False timeouts in authorization
|Assignee:||Ruben S. Montero||% Done:|
|Category:||Core & System|
|Target version:||Release 3.0|
This problem has been seen when using the authorization plugin framework.
In the ActionManager loop, the thread handling authorizations waits in the function pthread_cond_timedwait. It can happen that the expiration is reached just as the requesting thread (UserPool) is in the trigger function. Normally the ActionManager thread would check whether an actual timeout occurred by checking the timeout value of the request in AuthManager::timer_action. However, in this scenario the timeout value has not yet been set. This is because in the present code the value is set by UserPool in the wait function, which is called after the trigger function returns. Since the timeout value is zero, the code handles it as an expired request.
I have observed that this happens in about one out of every 3000 authorizations.
A fix that works is to set the timeout value just before calling the trigger function. A patch against the current master branch is attached.
I noticed one other thing in the code that I am worried about, though I have not seen effects from it in authorization. When the ActionManager thread is released from pthread_cond_timedwait by a signal from pthread_cond_signal in the trigger function, according to the man page the ActionManager thread now has the lock. As far as I understand, it takes the lock from the thread executing the trigger function. In the code, that thread then calls unlock(). Though in the code it appears that it unlocks the mutex of the triggering thread, depending on the timing it may actually unlocking it from the ActionManager thread. At that point, neither thread has the lock. Then the "actions" queue may be accessed by two threads simultaneously.

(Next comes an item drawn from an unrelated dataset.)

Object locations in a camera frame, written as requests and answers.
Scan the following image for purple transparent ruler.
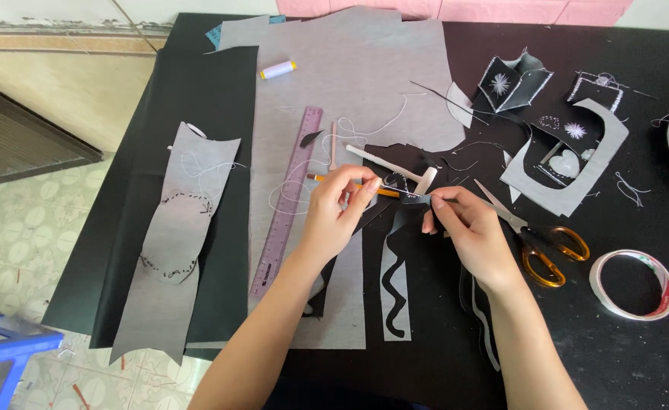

#2 Updated by Ruben S. Montero almost 8 years ago
- Category set to Core & System
- Status changed from New to Closed
- Assignee set to Ruben S. Montero
- Resolution set to fixed
Thanks for this one it's not an easy one ;) As explained in your issue the problem is that the auth gets in the auth vector without a timeout. I wanted a solution for any class using the Auth interface so there are two options:
- init the timeout before it enters the auth list
- Do not identify the request as timeout if there is no timeout set (it is set before wait)
I really do not see any clear winner between these two. I've implemented the second.
About the other issue threads monitor are using different mutexes (the lock() and unlock() acts on different threads), so I think we are safe.